Pradaxa (dabigatran) is prescribed to patients with nonvalvular atrial fibrillation. Made by the German company Boehringer Ingelheim, the FDA will look at the bleeding risks for the drug through its Mini-Sentinel Program, which uses healthcare data, such as insurance claims, to assess the risks of FDA-approved drugs. Potentially upward of 100 million patients could end up participating through their anonymous data.

mini-sentinel

Because warfarin is ranked No. 2 by the FDA for adverse events, newly developed anticoagulants have found willing and receptive users. Competitors, including Xarelto and Eliquis, would like to get in on the action. Unfortunately, all three of the newer anticoagulants do not have an antidote to stop uncontrolled bleeding. The companies say they are working on one. The other two companies are not under a re-review by the FDA.

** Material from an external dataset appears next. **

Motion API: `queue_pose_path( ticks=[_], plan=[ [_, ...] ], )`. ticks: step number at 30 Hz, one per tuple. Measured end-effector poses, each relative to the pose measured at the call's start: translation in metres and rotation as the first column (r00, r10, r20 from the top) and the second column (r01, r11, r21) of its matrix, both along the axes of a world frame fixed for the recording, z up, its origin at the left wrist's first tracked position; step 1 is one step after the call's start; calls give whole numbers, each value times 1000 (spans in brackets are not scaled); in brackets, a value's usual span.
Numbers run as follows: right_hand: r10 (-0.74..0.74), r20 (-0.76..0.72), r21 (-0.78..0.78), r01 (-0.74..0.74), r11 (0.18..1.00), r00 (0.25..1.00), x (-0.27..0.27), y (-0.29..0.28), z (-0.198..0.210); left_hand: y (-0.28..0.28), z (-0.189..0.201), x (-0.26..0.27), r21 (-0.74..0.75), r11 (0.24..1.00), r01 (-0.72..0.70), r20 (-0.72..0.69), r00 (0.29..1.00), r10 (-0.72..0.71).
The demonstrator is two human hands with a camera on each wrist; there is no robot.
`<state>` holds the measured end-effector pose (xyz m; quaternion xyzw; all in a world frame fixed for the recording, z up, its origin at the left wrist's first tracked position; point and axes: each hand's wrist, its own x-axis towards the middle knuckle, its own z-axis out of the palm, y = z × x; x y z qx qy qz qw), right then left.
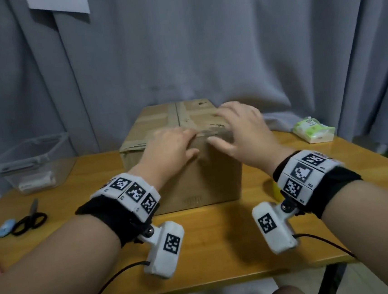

Boehringer is expected to generate $1 billion in sales in 2014 and anticoagulants are the fastest growing area for drug sales.

The FDA has posted a request for public comment, reports Forbes. Specifically the agency is looking to “assess systematically the rates of bleeding and the thromboembolic outcomes associated with the use of dabigatran and warfarin for patients with atrial fibrillation using data from the FDA Mini-Sentinel Distributed Database (MSDD).”

The goal is to identify which users are at a higher risk for major bleeding and which are not. Boehringer reminds the public that just because the FDA is requesting data does not mean there is any problem with the safety of the drug.

Two previous Mini-Sentinel reports, one issued in November 2012 and the other in April 2013 comparing warfarin to Pradaxa, found the bleeding rates to be roughly comparable.

Despite that, the Institute for Safe Medication Practices found that in 2012 Pradaxa topped the list of adverse event reports to the FDA and represented that the risk of fatal bleeding may be five times higher among Pradaxa users. At the same time more than 580 patients suffered fatal outcomes linked to Pradaxa.

The adverse event reports keep coming in, so much so that multidistrict litigation has consolidated about 2,100 cases in the Southern District of Illinois (MDL No. 2385) among patients who experienced life-threatening and uncontrolled bleeding and internal hemorrhage.